* WHAT YOU WILL DO
Where a line of the data below has the string "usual", copy that line.

* SUPPLIED MATERIAL

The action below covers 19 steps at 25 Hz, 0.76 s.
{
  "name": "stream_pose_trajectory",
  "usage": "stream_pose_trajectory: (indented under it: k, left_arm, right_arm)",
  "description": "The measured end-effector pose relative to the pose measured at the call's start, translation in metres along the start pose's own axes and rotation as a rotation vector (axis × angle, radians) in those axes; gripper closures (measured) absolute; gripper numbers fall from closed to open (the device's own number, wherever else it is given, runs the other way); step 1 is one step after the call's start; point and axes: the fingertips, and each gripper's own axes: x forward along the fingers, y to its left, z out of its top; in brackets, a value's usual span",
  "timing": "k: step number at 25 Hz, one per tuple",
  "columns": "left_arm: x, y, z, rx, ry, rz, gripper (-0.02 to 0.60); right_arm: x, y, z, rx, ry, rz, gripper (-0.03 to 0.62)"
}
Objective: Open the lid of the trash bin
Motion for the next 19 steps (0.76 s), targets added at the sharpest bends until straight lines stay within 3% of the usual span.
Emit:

* EXERCISE OUTPUT
  "description": "The measured end-effector pose relative to the pose measured at the call's start, translation in metres along the start pose's own axes and rotation as a rotation vector (axis × angle, radians) in those axes; gripper closures (measured) absolute; gripper numbers fall from closed to open (the device's own number, wherever else it is given, runs the other way); step 1 is one step after the call's start; point and axes: the fingertips, and each gripper's own axes: x forward along the fingers, y to its left, z out of its top; in brackets, a value's usual span",
Motion for the next 19 steps (0.76 s), targets added at the sharpest bends until straight lines stay within 3% of the usual span.

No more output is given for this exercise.